E ora è giunto il momento di lasciarvi… queste sono le mie ultime parole. Me ne andrò per sempre. Mi mancherete tantissimo e anche se vorrei dirvi tantissime cose, magari sciocchezze, devo andare. La morte mi aspetta. Ma non ho paura. Me lo merito. Spero che un giorno possiate perdonarmi. perché il vostro giudizio è quello più importante per me, e anche se non sarò più qui, tra voi, sappiate che vi starò sempre accanto. Nel bene e nel male.
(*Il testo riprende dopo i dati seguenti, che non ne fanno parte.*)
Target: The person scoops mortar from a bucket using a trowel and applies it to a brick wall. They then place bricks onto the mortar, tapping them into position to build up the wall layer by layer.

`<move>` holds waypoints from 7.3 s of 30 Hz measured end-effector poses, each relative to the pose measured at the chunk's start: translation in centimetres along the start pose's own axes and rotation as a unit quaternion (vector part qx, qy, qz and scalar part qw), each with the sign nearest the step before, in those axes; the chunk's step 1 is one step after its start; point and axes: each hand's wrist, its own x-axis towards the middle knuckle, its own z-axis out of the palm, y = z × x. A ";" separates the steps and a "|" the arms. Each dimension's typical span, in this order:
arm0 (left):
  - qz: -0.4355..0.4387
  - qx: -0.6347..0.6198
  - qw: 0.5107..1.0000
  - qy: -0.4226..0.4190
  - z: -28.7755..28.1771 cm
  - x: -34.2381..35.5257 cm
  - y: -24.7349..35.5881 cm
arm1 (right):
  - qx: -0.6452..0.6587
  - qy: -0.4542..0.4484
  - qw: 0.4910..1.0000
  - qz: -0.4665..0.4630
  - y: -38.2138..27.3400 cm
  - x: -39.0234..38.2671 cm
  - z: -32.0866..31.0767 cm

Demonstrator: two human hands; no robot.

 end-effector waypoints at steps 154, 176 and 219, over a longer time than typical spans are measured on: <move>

Vi voglio bene e ve ne vorrò sempre.

Con amore

La vostra Sara"

 
Quando Sara stava ormai chiudendo gli occhi per cadere nel dolce sonno eterno, Cath si mise a urlare a prendere a pugni il vetro - Sara! Io ti ho perdonato! Sara! Sara! Sara!- le mani possenti di Warrick la trascinarono via dalla lastra di vetro e la racchiusero in un abbraccio pieno d’amore. E così, mentre Cath si abbandonava piangendo e tremando tra le braccia del suo Warrick, le lacrime sgorgavano dagli occhi dolci del tenero Nick, Greg osservava al di là del vetro tremando e singhiozzando, la nostra Sara abbandonò per sempre il nostro mondo, con un dolce sorriso stampato sulle labbra.

E chissà.

Magari un giorno Gil l’avrebbe perdonata.